### [Assigned task]
Say the number of lines in the records below that hold the word "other", and only that number.
_ _ _ _
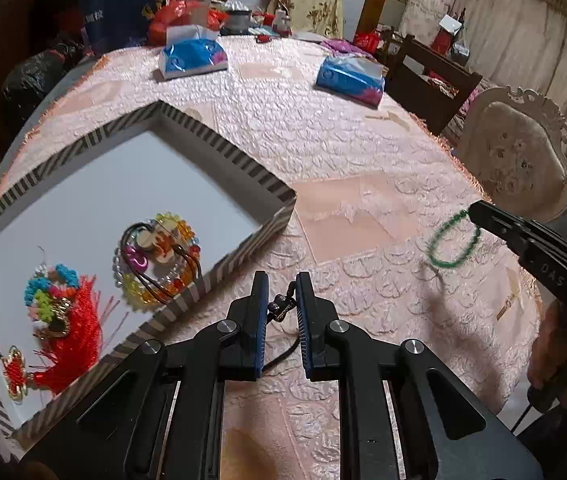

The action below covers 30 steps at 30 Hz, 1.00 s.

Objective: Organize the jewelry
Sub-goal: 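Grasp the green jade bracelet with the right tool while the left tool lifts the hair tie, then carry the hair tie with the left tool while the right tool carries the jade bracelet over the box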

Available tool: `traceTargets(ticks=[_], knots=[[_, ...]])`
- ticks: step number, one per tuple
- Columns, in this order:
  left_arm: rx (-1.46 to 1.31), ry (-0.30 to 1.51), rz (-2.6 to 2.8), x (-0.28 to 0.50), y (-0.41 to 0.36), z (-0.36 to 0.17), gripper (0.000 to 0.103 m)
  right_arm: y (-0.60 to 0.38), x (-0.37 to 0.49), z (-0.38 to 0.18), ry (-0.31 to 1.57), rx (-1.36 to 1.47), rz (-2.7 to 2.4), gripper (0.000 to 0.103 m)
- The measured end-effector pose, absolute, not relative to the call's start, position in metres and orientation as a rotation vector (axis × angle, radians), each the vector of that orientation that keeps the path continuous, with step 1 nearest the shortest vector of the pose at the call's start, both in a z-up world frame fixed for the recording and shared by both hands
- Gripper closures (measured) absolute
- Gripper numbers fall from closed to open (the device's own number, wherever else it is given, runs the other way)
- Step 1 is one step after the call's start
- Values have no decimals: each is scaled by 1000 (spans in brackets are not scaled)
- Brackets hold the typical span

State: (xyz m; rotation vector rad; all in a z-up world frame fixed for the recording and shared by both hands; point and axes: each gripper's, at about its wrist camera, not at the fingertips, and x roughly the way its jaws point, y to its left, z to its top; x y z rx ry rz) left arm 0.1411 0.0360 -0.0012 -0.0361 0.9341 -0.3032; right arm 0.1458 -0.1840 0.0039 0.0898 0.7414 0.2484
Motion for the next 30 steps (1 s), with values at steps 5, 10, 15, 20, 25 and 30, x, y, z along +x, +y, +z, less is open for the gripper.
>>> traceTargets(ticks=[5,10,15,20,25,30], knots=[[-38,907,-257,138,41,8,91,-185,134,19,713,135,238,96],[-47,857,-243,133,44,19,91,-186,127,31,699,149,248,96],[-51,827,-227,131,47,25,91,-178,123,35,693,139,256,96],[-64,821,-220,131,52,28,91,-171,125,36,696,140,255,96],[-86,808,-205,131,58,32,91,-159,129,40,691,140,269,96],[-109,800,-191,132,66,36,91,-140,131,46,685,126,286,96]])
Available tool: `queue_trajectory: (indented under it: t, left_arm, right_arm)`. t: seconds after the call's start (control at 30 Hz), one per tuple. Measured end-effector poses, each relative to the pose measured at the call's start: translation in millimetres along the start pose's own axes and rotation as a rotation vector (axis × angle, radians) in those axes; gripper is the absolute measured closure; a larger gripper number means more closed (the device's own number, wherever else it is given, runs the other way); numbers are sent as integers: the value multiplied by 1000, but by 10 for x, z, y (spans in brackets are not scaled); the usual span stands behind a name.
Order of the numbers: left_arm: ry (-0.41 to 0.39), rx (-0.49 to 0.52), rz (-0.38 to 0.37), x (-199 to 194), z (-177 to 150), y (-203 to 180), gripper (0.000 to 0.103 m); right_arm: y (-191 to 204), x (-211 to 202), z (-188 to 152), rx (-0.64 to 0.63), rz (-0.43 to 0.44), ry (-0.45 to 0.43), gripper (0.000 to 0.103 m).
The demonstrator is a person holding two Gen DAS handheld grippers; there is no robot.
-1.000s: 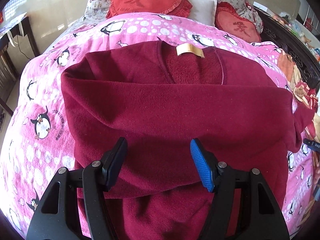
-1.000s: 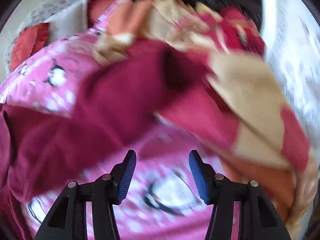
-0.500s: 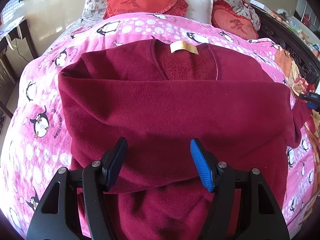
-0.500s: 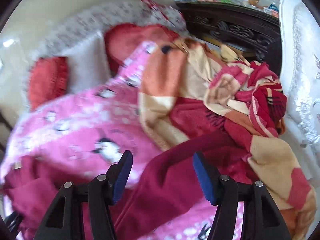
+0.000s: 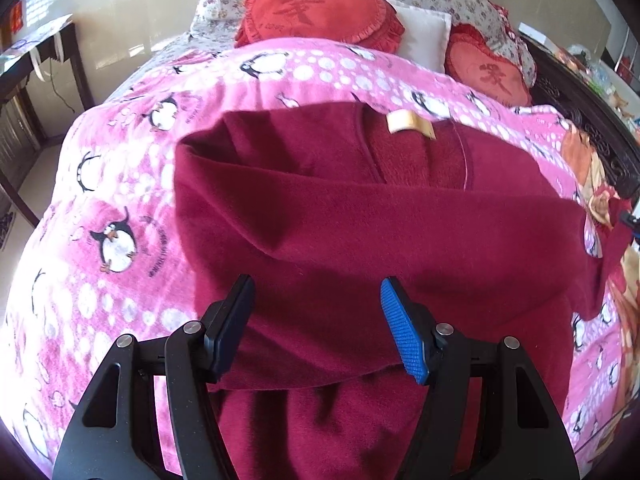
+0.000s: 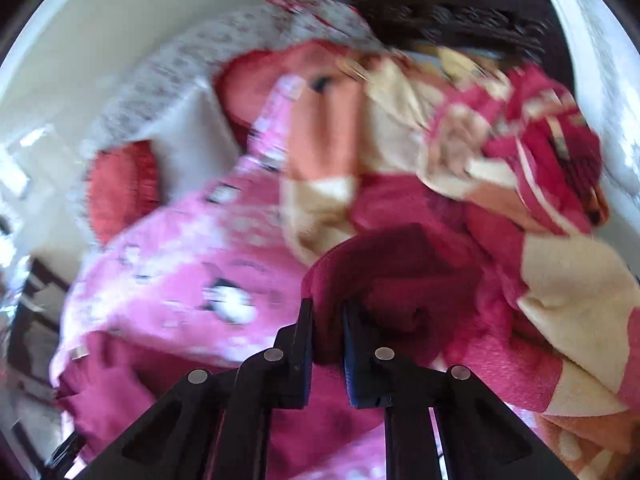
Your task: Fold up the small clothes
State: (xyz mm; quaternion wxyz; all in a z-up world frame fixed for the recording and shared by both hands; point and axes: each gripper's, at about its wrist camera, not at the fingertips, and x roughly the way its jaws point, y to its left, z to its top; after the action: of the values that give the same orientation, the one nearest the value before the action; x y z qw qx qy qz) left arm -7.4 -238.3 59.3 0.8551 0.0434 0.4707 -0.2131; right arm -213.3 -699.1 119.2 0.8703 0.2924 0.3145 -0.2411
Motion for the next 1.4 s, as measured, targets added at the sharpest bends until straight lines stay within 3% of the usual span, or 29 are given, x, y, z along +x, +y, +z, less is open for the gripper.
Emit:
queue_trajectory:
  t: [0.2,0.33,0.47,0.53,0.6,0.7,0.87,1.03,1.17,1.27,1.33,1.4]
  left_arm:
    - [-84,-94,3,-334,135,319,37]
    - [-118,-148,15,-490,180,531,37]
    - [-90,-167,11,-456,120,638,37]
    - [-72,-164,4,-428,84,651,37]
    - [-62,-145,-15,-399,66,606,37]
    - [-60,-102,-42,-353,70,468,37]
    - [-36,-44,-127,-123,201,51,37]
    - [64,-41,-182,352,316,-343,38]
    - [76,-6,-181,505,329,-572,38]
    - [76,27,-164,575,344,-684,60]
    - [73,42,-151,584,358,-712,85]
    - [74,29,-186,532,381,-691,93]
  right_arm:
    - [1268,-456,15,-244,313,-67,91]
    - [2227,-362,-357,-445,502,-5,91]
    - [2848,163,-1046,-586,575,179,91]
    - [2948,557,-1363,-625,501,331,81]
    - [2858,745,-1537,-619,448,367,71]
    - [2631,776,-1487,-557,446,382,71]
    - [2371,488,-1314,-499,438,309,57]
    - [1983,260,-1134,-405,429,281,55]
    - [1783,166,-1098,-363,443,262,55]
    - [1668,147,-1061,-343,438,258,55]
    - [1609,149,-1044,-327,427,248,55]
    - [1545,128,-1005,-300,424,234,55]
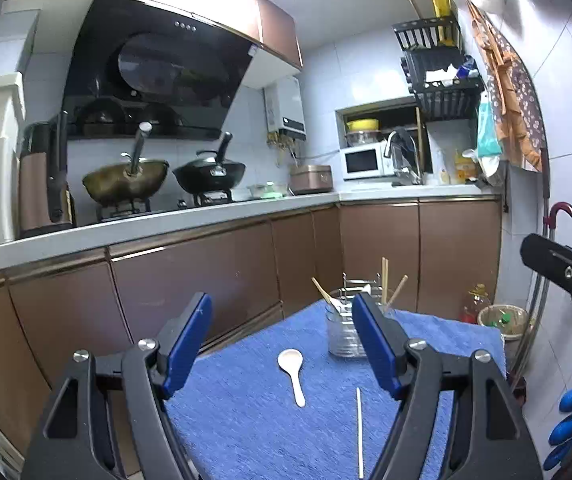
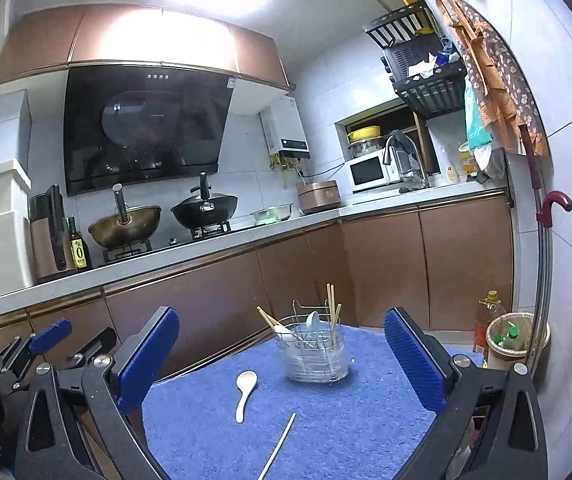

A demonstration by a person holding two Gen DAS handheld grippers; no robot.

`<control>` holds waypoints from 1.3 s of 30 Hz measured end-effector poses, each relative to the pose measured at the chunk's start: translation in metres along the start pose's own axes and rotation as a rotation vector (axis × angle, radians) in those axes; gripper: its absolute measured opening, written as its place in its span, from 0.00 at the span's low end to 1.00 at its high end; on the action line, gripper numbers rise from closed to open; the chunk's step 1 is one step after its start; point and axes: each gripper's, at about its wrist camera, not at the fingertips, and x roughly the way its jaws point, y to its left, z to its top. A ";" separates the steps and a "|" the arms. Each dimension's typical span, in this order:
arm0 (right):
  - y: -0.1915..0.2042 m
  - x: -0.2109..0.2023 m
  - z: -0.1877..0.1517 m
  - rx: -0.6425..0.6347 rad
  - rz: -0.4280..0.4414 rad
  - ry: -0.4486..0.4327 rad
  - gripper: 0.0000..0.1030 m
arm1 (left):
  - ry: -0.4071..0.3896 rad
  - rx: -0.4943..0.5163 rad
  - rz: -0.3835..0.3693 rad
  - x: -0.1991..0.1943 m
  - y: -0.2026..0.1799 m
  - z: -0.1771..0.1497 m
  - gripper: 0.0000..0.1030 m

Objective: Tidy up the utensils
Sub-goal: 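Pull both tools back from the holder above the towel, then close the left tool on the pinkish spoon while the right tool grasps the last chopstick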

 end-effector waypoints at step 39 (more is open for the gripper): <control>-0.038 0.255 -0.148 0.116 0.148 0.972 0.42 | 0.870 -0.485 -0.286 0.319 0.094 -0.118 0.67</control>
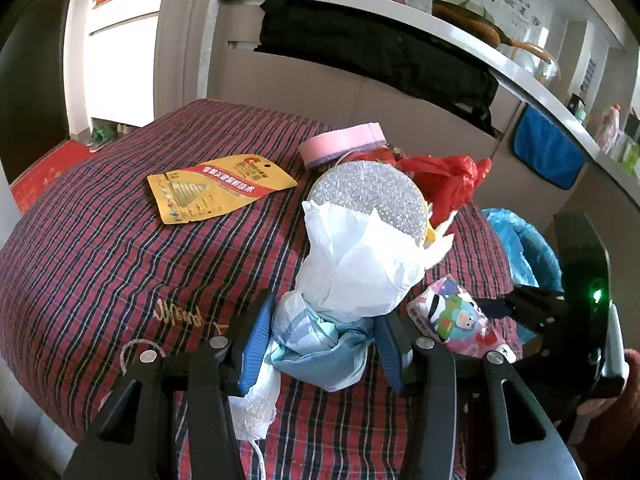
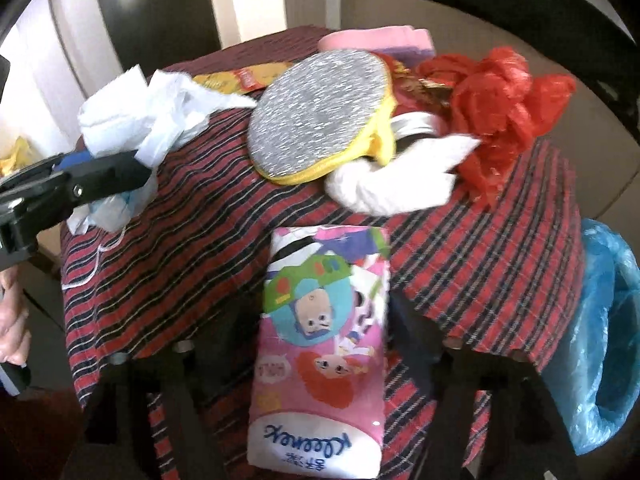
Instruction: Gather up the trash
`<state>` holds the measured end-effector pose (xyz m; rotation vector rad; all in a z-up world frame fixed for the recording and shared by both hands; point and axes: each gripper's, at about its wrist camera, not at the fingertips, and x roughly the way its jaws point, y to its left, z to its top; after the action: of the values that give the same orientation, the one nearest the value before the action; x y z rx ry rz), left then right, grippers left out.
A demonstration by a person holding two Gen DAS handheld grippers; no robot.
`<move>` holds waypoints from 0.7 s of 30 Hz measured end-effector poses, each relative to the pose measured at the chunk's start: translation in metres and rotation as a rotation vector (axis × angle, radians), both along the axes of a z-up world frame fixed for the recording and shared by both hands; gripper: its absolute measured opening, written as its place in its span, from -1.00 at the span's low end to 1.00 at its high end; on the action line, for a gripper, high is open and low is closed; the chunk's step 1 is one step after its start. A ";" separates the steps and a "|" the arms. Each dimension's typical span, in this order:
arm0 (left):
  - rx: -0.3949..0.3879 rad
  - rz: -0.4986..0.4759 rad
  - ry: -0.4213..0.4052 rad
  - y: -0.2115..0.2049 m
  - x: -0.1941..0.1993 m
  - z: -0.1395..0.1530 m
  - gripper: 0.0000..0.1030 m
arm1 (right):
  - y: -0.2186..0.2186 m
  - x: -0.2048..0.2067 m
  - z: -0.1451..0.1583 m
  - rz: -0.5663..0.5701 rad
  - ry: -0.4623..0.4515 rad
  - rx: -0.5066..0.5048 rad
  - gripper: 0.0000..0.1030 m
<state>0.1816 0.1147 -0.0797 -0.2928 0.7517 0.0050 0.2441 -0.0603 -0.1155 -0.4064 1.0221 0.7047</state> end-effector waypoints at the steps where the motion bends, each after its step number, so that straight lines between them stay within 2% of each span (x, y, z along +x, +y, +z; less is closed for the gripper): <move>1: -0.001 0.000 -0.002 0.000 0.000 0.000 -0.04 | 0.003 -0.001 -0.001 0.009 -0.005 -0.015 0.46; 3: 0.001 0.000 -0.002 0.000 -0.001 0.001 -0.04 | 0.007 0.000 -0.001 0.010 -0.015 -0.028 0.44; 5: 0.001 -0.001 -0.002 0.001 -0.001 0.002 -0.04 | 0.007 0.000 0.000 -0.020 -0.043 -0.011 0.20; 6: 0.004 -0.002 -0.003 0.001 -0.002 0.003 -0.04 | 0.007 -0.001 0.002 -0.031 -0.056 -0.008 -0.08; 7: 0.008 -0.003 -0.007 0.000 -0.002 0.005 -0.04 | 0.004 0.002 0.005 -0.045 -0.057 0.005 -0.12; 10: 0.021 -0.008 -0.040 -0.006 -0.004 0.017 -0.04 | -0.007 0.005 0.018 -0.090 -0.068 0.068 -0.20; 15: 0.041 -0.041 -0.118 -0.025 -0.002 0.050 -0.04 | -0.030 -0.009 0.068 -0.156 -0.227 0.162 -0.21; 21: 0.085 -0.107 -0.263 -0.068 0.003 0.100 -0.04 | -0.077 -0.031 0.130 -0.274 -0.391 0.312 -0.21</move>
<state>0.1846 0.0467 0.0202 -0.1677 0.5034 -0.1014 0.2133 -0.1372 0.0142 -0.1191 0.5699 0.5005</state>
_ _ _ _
### [Reply]
2